'Operation Finale' aims to tell the truth about the Holocaust
Beth Lilach has yet to see the new film “Operation Finale.” And she’s wary.
“Everyone who knows me knows that I almost never recommend a Hollywood Holocaust film,” she explains.
As the senior director of education and community affairs for the Holocaust Memorial and Tolerance Center in Glen Cove, she’s encountered more than her share of children and adults who are misinformed about the Holocaust. And Hollywood is a major source of that misinformation.
Now comes this latest entry in the Holocaust canon, starring Ben Kingsley as the infamous German SS officer Adolf Eichmann and Oscar Isaac as the Israeli Mossad agent who helped track him down in 1960. Based on actual events, the film opens Aug. 29, and Lilach is hoping it will be one of the rare Holocaust films she can actually recommend.
No doubt director Chris Weitz agrees. His German-Jewish father and paternal grandparents fled the Nazis and immigrated to the United States. For him, there’s no point in telling the story if he can't get it right.
TELLING THE TRUTH
Holocaust films intrigue us because “we’re fascinated with our own capacity for evil,” says Weitz.
True enough. But how much of what we learn from Hollywood’s depiction of the Holocaust is actually true?

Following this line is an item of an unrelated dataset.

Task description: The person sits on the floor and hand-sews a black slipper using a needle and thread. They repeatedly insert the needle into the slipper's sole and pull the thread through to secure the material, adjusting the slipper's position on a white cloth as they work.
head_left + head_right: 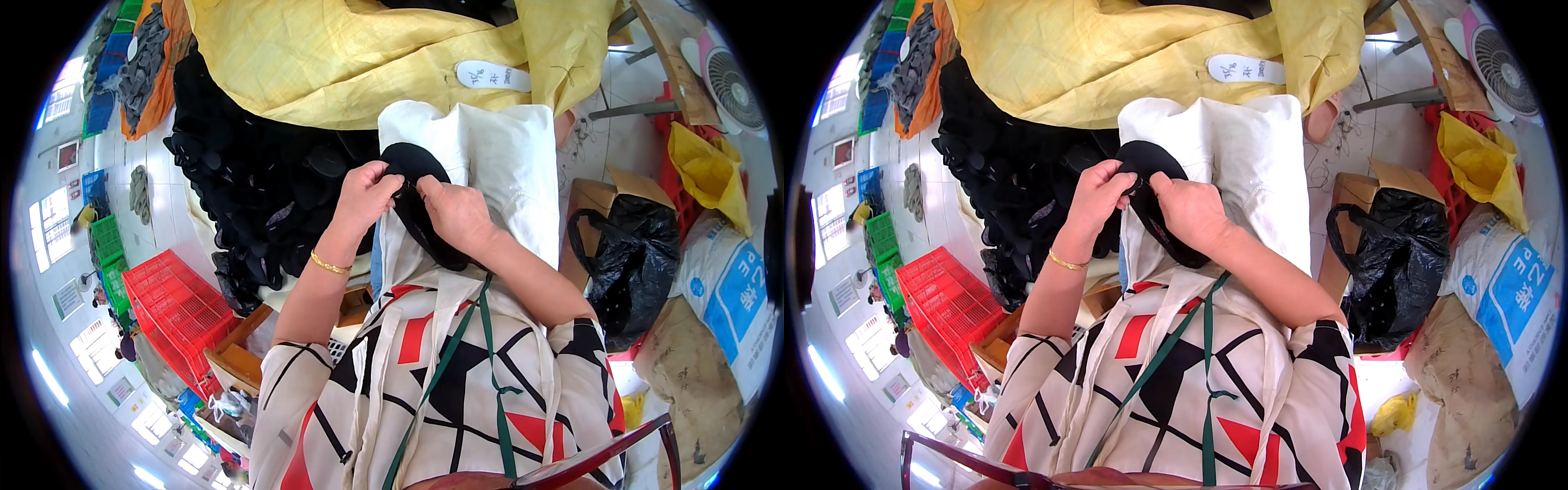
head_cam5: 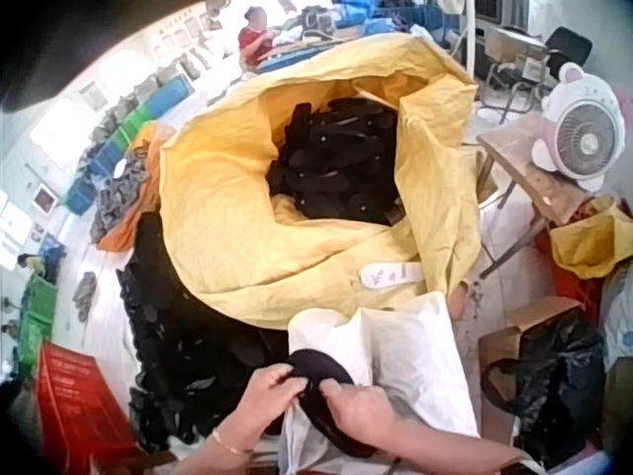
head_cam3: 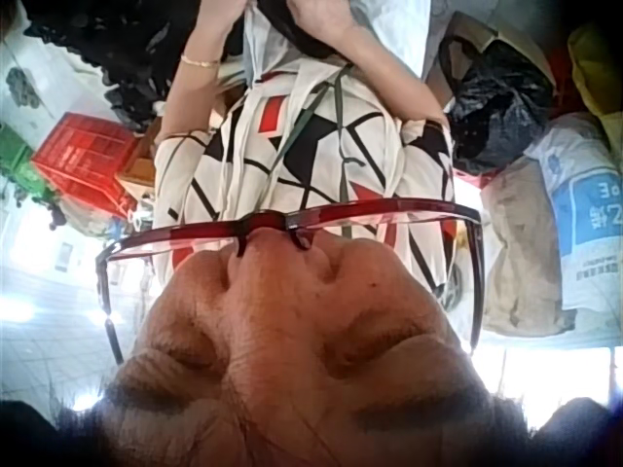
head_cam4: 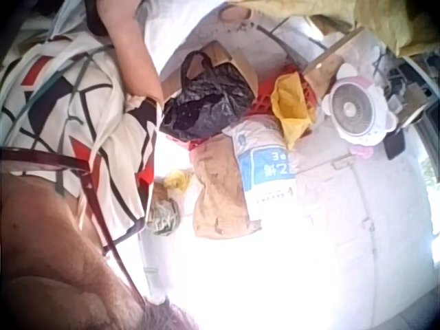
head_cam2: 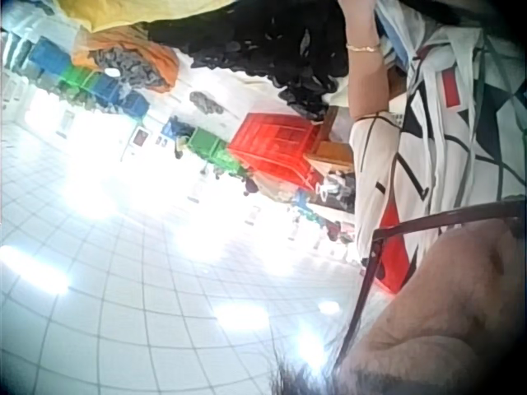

This question seems especially relevant in light of a recent survey by the Claims Conference (aka the Conference on Jewish Material Claims Against Germany), released this spring, noting the large numbers of Americans who seem unfamiliar with basic Holocaust facts. Nearly half of adults surveyed — and two thirds of millennials — couldn’t identify Auschwitz as a concentration camp, and 11 percent of adults (22 percent of millennials) hadn’t even heard of the Holocaust or were unsure if they had.
Besides better education initiatives, Hollywood films are crucial in the fight to better inform Americans, Lilach believes — as long as those films are factual and not exploitative. In her view, that doesn’t happen nearly enough.
For that reason, she prefers documentaries to fictional feature films like “Life Is Beautiful” or “The Boy in the Striped Pajamas,” popular films that stirred controversy for playing fast and loose with the facts. (The Glen Cove organization offers suggestions of age-appropriate and historically accurate films, books and educational materials; interested parents and teachers can call 516-571-8040 or visit hmtcli.org.)
“I think ‘Schindler’s List’ will probably never be topped in terms of its ability to deal with open eyes with what happened to people in this period,” Weitz says in a phone interview. Of course, even Steven Spielberg’s Oscar-winning epic has been criticized for relying too heavily on Holocaust cliches (monstrous Nazis; weak, victim-y Jews). Still, the pressure to be accurate isn’t lost on Weitz, whose father, John Weitz, had been one of the first U.S. intelligence officers to enter the Dachau concentration camp after the liberation.
“Watching a World War II movie with him, let alone a Holocaust film, was daunting,” Weitz recalls. “He would give a running lecture on all the inaccuracies being foisted upon the audience.”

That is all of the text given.